Платон. Его гештальт | страница 29



Духовное движение от эйдоса к идее[85]становится богаче не только по содержанию и направлению, но и по объему: Сократа местности и деревья ничему не хотели научить, а только люди в городе;[86] ведь потребность защитить и гарантировать меру высокой человечности привела к тому, что человека пришлось извлечь из его взаимосвязи с миром, чтобы таким сужением русла новой силы усилить ее приток, тогда как его не столь стесненному обстоятельствами ученику спокойное владение наследством позволяло вновь вовлечь уже укрепленного человека в космос, и потому рядом с идеями человеческого достоинства и красоты появляются математические идеи величины и тождества, а позднее даже вещественные — стола и постели.

* * *

До сих пор, рассматривая идею исключительно как гипотезу, мы вполне сознавали, насколько жестко поздний Платон противоречит этому особенно в «Тимее», но также уже и в «Федре», где идеи трактуются как вещественные сущности, возвышающиеся над всеми временными человеческими установлениями и мерами и порождаемые скорее божественным, нежели человеческим духом. Предшествующие толкователи обнаружили свою несостоятельность перед этим двойственным ликом идеи, поскольку обращались лишь к одной из его сторон, все равно, придерживались ли они, вслед за Аристотелем, более поверхностной значимости идей как особых самостоятельных сущностей или же, вдаваясь глубже, раскрывали идею исключительно как гипотезу [как, например, Марбургская школа, весьма основательная, но разрушающая гештальт]. Некоторые исследователи кое-где, возможно, и намекали, что оба лика идеи принадлежат одной и той же голове,[87] однако нигде не выразили это ясно, потому что следовать греческому духу дано только тем, кто движется путями Винкельмана, Гёльдердина и Ницше, кто пытается постичь жизнь греков на родственном им дыхании, без предрассудков рационального истолкования и с чистосердечным почтением. Здесь от нас требуется преодолеть осуждаемую уже Аристотелем расщепленность и раздвоенность платоновского мира, следуя духу учителя, пройти за ним путь, ведущий от идеи как гипотезы к идее как особой неизменной сущности, и в своем толковании руководствоваться двумя изначальными силами греческой жизни — пластикой и культом.

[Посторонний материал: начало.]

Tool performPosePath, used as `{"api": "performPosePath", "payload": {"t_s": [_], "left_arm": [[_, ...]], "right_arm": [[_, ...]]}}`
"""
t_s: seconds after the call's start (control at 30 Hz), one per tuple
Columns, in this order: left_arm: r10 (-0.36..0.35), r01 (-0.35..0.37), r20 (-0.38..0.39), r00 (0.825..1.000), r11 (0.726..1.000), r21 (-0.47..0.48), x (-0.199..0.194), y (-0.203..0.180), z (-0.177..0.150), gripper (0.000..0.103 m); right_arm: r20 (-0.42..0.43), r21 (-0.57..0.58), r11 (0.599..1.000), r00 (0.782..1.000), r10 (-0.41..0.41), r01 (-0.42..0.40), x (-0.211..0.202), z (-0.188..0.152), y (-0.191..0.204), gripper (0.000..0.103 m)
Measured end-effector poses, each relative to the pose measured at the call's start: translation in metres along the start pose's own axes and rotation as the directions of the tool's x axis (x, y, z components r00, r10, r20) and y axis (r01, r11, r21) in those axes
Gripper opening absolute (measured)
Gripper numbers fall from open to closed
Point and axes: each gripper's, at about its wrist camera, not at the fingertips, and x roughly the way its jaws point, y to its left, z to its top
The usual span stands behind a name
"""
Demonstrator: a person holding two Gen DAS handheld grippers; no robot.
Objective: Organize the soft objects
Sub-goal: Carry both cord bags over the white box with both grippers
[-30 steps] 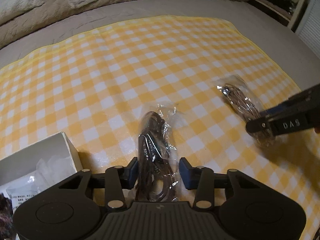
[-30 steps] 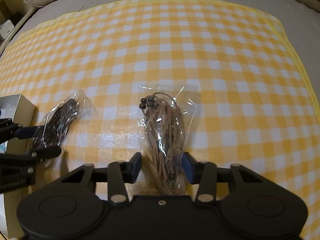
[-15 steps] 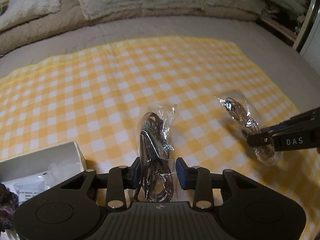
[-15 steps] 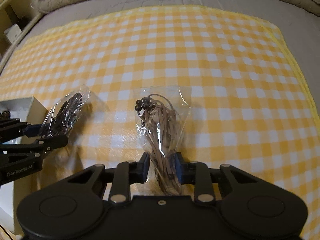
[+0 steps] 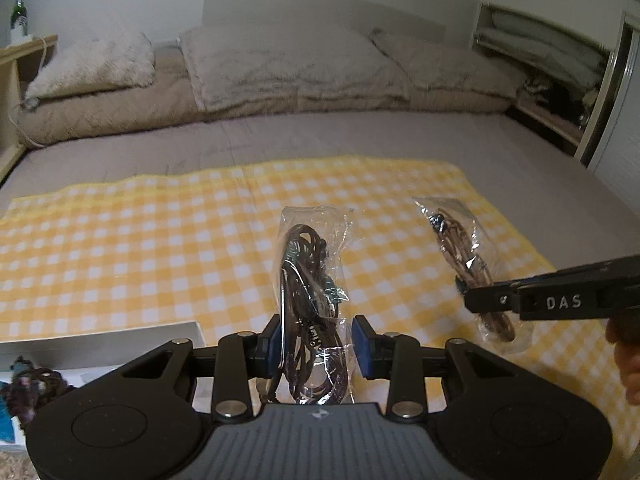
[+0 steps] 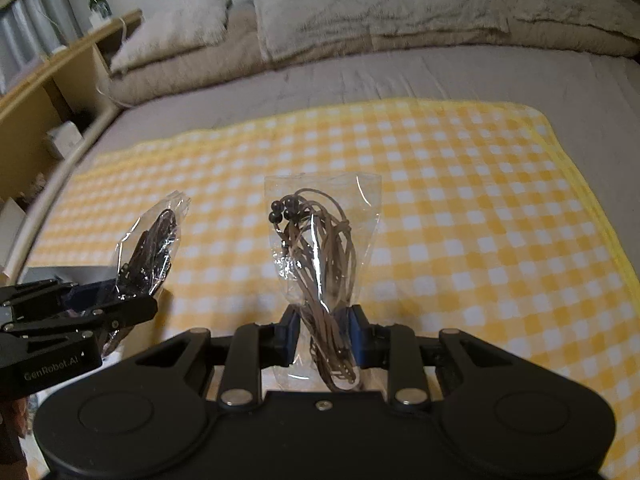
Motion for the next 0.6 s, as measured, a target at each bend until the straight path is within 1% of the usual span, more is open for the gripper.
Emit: {"api": "performPosePath", "payload": {"t_s": [0.1, 0.27, 0.4, 0.6], "left_arm": [[0.007, -0.007, 0.028, 1.000, 1.000, -0.004, -0.017, 0.000, -0.002, 0.038], [0.021, -0.020, 0.056, 0.998, 1.000, -0.022, -0.039, 0.010, -0.005, 0.038], [0.043, -0.040, 0.063, 0.997, 0.998, -0.047, -0.056, 0.021, -0.010, 0.038], [0.074, -0.070, 0.045, 0.996, 0.994, -0.086, -0.075, 0.039, -0.023, 0.038]], "right_arm": [[0.027, 0.003, 1.000, 1.000, 0.007, -0.007, -0.011, 0.002, 0.012, 0.027], [0.060, 0.037, 0.999, 0.998, 0.026, -0.028, -0.024, -0.009, 0.024, 0.027], [0.043, 0.032, 0.998, 0.997, 0.060, -0.062, -0.017, -0.015, 0.031, 0.027], [0.009, 0.041, 0.993, 0.994, 0.108, -0.108, -0.013, -0.026, 0.051, 0.027]]}}
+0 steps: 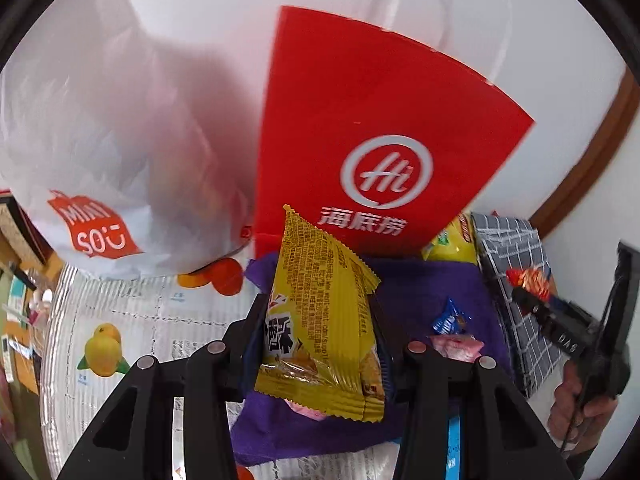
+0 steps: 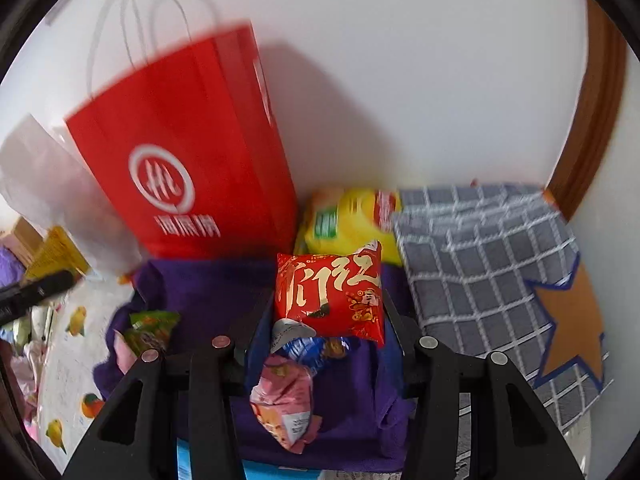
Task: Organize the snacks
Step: 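Carry the red packet and yellow bag over the purple towel with both tools, then open the right tool onto the towel while the left releases the yellow bag, then move both open tools back toward the remaining snack pile, then grasp the pink wafer packet with the right tool while the left grasps the pink candy stick, then lift and carry both packets toward the purple towel with both tools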
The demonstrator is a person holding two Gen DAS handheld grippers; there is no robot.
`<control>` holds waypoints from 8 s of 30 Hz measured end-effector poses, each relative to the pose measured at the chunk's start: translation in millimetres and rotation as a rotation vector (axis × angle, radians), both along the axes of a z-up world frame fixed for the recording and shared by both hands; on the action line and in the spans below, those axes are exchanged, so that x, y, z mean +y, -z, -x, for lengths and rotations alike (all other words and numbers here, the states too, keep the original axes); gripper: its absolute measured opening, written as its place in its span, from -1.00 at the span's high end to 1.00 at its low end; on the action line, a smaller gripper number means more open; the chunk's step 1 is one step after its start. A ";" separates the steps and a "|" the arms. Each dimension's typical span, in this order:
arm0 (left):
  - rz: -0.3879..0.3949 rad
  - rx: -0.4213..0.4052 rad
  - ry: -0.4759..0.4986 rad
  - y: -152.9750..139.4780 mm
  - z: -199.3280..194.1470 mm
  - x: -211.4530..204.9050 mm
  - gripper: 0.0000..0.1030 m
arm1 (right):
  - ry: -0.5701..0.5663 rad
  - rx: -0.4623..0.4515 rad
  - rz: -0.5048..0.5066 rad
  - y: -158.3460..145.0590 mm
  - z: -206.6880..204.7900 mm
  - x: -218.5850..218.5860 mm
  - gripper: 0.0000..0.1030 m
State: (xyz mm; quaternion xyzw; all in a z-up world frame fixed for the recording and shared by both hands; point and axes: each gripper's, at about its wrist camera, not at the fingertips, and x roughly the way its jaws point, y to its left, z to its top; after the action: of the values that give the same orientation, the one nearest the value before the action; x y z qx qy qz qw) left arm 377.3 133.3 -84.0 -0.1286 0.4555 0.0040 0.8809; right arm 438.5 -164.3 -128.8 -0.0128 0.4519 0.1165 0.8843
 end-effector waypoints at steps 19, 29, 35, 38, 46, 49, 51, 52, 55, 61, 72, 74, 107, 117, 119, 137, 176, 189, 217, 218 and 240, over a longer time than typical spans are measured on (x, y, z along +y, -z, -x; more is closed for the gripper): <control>-0.044 0.101 0.070 27.1 -15.9 -25.8 0.16 | -0.010 0.173 0.099 49.8 -15.3 3.6 0.06; -0.062 0.211 0.087 56.3 -26.6 -33.7 0.16 | -0.032 0.210 0.081 58.8 -15.2 9.4 0.05; -0.066 0.242 0.077 66.2 -28.9 -34.5 0.15 | -0.057 0.230 0.086 67.8 -17.5 14.8 0.04; -0.050 0.251 0.071 68.9 -29.6 -31.7 0.15 | -0.068 0.246 0.075 70.2 -19.0 17.0 0.03; 0.002 0.261 0.079 73.0 -30.9 -31.5 0.14 | -0.105 0.203 0.032 56.3 -11.4 16.8 -0.11; 0.023 0.257 0.089 74.3 -31.5 -35.3 0.14 | -0.099 0.189 0.018 49.0 -9.5 14.8 -0.17; 0.029 0.258 0.096 75.5 -31.9 -38.3 0.14 | -0.101 0.180 0.008 45.2 -8.4 14.2 -0.20; 0.039 0.255 0.099 75.7 -32.1 -39.1 0.14 | -0.101 0.173 0.008 43.0 -7.3 14.0 -0.20; 0.100 0.250 0.119 75.7 -32.7 -40.4 0.14 | -0.093 0.152 0.006 35.8 -4.9 12.6 -0.20; 0.118 0.241 0.134 77.1 -33.4 -46.2 0.15 | -0.075 0.085 -0.025 13.1 4.8 7.6 -0.20; 0.125 0.151 0.154 52.5 -24.6 -53.7 -0.25 | -0.102 -0.019 -0.032 -18.0 25.9 13.6 -0.20; 0.120 0.139 0.154 46.3 -22.6 -53.0 -0.25 | -0.104 -0.029 -0.023 -20.4 27.6 17.3 -0.20; -0.071 -0.044 0.107 -38.2 115.5 -60.2 -0.22 | -0.009 -0.093 0.032 -12.8 253.2 -23.9 0.15; -0.120 0.002 0.042 2.2 191.0 -32.3 -0.25 | -0.157 -0.035 0.022 28.6 281.2 22.5 0.12; -0.107 0.014 0.028 9.6 200.3 -24.3 -0.25 | -0.190 -0.017 0.009 38.0 284.1 30.8 0.12; -0.046 0.035 0.015 44.2 230.7 -2.1 -0.25 | -0.325 0.120 0.021 72.4 291.2 62.0 0.58; -0.162 0.164 0.021 104.1 196.9 -36.4 0.68 | -0.009 -0.002 0.103 95.3 252.2 -37.6 0.21; -0.209 0.020 -0.002 118.1 217.0 -34.9 0.54 | -0.009 0.024 0.016 101.6 228.2 -34.6 0.17; -0.176 0.013 0.000 118.0 217.5 -33.1 0.55 | -0.064 0.009 0.092 102.0 230.9 -23.9 0.12; -0.168 0.011 0.001 117.6 217.4 -32.0 0.55 | -0.063 0.008 0.094 101.9 231.0 -23.8 0.13; -0.080 -0.051 0.084 110.7 232.3 -37.8 0.59 | 0.031 -0.049 -0.005 66.4 265.9 -41.5 0.30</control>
State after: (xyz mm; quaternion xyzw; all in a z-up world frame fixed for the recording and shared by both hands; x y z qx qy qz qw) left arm 145.0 95.5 -194.7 -0.0742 0.4373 -0.0182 0.8961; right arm 172.6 -205.8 -195.2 -0.0063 0.4300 0.1035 0.8968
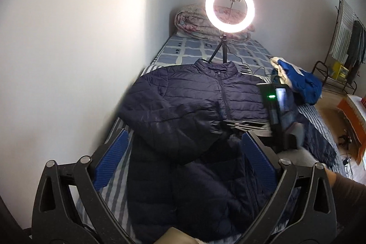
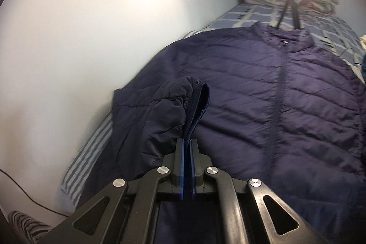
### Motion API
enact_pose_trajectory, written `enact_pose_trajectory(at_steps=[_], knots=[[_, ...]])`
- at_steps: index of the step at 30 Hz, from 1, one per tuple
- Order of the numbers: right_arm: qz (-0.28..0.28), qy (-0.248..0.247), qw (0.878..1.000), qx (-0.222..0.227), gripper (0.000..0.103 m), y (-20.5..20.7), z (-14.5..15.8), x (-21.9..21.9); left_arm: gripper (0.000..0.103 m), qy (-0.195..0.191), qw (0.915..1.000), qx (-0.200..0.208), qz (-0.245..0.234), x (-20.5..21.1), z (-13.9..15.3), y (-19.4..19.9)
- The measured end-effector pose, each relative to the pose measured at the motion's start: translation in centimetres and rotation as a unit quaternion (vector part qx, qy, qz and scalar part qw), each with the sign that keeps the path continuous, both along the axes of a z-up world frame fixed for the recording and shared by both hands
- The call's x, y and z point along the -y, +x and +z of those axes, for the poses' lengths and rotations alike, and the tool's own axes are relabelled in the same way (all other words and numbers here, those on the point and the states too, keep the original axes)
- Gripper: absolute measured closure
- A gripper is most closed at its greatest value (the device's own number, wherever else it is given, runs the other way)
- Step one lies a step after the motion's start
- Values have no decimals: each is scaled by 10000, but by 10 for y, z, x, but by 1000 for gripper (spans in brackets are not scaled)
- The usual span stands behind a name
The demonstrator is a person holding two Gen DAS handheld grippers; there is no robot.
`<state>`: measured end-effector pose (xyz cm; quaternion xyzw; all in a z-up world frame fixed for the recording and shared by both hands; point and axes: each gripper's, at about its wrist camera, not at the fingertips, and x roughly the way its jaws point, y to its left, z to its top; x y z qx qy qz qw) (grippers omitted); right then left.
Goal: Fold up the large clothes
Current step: 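Carry the sleeve cuff across the jacket body with the right gripper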
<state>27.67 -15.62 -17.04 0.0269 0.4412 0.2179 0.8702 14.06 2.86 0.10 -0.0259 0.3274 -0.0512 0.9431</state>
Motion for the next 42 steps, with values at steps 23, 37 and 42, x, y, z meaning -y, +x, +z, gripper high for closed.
enact_pose_trajectory(at_steps=[23,37,42], knots=[[-1599,1472,9708,-1020,46,91,-42,180,2,-304,9993,-100,184,0,-29,42],[-1039,606,9823,-1433,99,126,-80,108,2,-64,9992,-152,357,-2,-35,46],[-1010,-18,9931,-591,102,105,-44,106,2,-4,9993,-183,311,0,-38,45]])
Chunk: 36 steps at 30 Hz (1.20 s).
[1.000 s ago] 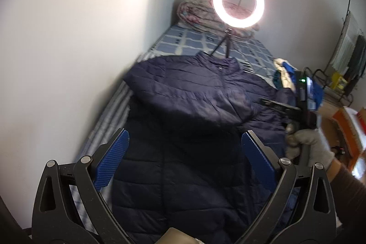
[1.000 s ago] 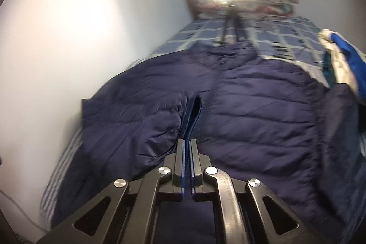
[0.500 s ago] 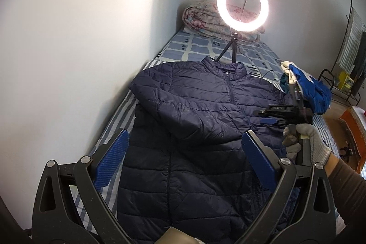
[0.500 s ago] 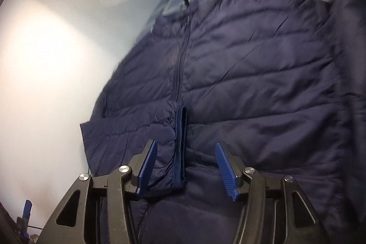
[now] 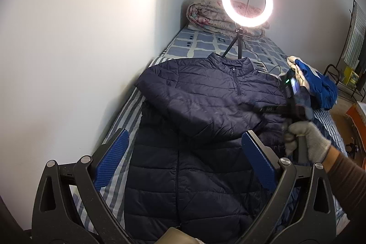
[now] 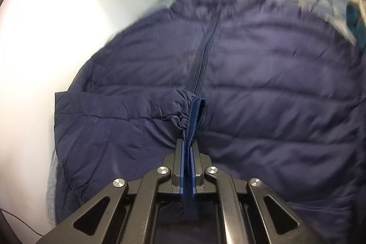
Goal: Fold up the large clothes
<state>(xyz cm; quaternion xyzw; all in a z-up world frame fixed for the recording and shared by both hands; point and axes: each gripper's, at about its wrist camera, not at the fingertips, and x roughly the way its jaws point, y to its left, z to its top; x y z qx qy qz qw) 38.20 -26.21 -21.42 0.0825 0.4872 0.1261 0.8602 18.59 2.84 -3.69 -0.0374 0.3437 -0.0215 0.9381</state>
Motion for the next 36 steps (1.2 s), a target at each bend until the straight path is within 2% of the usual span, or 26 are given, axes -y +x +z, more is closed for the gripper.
enact_pose_trajectory(at_steps=[4,8,11,15,25,26,28,29,30,36], knots=[[-409,-356,9972,507,102,-11,28,30,2,104,9999,42,3,1,-1,-2],[-828,-609,9927,624,102,-16,30,62,2,65,9999,80,-14,4,1,-1],[-1127,-788,9887,597,102,-11,22,78,2,131,9999,89,-62,7,0,0],[-1361,-749,9864,545,102,-2,15,94,2,240,9996,79,-139,14,-2,2],[-1369,-922,9861,176,101,20,-4,95,2,299,9993,64,-225,25,-4,3],[-1367,-889,9865,173,99,19,-3,97,2,306,9992,70,-245,27,-4,3],[-1423,-898,9855,227,88,14,2,101,2,335,9990,102,-287,31,-2,3],[-1447,-832,9855,300,79,7,9,104,2,357,9988,135,-307,34,-1,2],[-1458,-771,9857,351,75,3,14,105,2,372,9986,160,-328,37,0,1],[-1458,-553,9851,726,70,-56,62,120,2,478,9968,353,-526,54,8,-5]])
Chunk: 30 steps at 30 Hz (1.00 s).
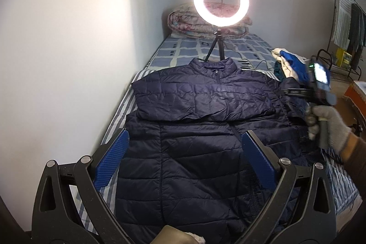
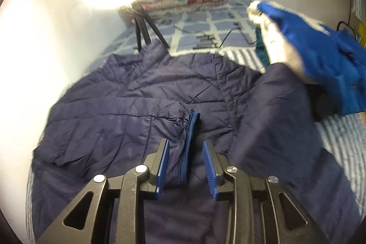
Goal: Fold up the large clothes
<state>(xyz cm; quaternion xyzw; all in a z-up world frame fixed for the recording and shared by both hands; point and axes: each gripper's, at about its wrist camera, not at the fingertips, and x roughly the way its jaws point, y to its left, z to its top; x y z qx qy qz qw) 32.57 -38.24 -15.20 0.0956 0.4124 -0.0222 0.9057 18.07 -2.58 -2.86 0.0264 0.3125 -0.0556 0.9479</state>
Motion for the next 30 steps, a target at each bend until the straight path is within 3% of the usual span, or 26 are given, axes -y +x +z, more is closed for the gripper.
enact_pose_trajectory(at_steps=[7,9,11,17,23,26,30], knots=[[-206,44,9993,314,57,-104,41,33,2,112,9997,113,-204,25,3,-6],[-368,-35,9985,392,47,-134,48,45,2,104,9995,114,-269,30,2,-8],[-603,-44,9976,346,43,-168,52,62,2,140,9993,109,-339,38,1,-10],[-1221,-79,9925,48,43,-247,42,111,2,213,9979,153,-589,58,0,-20],[-1835,-75,9824,-330,45,-297,21,163,2,186,9966,33,-808,69,-6,-25],[-2075,415,9766,-389,53,-313,12,187,2,156,9958,-30,-899,72,-8,-27],[-2465,1088,9623,-380,54,-332,-5,212,2,172,9956,-14,-918,75,-8,-30]])
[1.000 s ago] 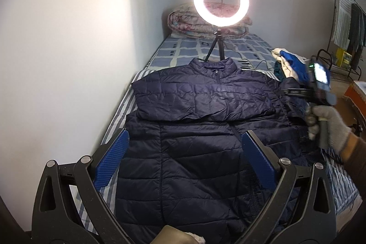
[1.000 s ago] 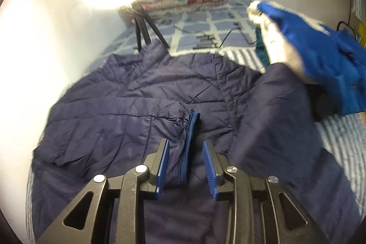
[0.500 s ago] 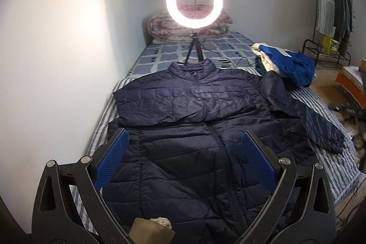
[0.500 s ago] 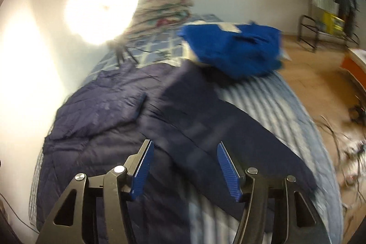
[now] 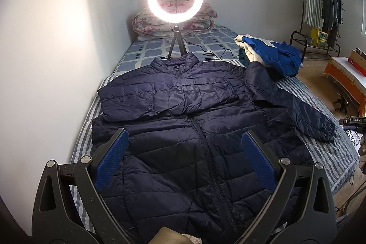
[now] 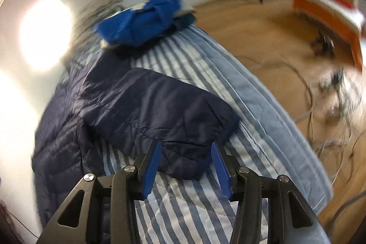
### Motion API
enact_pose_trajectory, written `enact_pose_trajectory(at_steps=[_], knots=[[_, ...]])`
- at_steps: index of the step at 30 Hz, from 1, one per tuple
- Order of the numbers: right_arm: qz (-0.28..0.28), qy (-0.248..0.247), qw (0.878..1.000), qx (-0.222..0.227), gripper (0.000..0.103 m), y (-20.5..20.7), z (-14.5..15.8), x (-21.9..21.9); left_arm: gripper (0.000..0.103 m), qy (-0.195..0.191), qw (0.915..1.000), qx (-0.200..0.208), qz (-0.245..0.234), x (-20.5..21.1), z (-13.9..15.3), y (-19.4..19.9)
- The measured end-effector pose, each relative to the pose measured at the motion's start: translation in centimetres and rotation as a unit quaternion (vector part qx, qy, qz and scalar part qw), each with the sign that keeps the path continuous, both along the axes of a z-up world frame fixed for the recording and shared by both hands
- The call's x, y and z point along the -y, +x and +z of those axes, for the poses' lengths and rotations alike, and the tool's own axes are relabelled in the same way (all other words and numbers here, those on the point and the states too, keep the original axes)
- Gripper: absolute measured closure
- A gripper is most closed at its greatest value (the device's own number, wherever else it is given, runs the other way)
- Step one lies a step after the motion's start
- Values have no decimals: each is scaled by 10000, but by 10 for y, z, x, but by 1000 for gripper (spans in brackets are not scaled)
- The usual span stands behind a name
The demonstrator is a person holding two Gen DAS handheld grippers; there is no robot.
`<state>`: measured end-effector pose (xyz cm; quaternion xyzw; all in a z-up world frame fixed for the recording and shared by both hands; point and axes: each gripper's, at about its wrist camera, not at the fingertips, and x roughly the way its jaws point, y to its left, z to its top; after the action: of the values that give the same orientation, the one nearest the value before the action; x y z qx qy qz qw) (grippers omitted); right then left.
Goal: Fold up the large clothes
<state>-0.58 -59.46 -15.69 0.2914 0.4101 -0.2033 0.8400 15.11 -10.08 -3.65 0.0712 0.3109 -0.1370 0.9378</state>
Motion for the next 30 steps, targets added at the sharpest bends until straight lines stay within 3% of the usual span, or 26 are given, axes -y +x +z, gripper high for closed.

В том, что ранний Платон выделял, оценивал и разрабатывал идею как гипотезу и что ее преобразование в особую сущность стало уже новым духовным деянием, нас убеждает его ученичество у Сократа: придавать сократическому понятию особую, оторванную от человека жизнь не принуждала ни воля учителя, ни насущная потребность эпохи, это явилось бы чуждой для эллинской жизни утонченностью; но сделать его живым и способным к порождению в качестве гипотезы — это было вполне в духе и школы, и времени; таким образом, гипотетическая идея есть необходимое посредующее звено между статичным вещественным понятием и идеей, вознесенной в торжественную сферу потустороннего; только от нее мог донестись призыв к такому возвышению.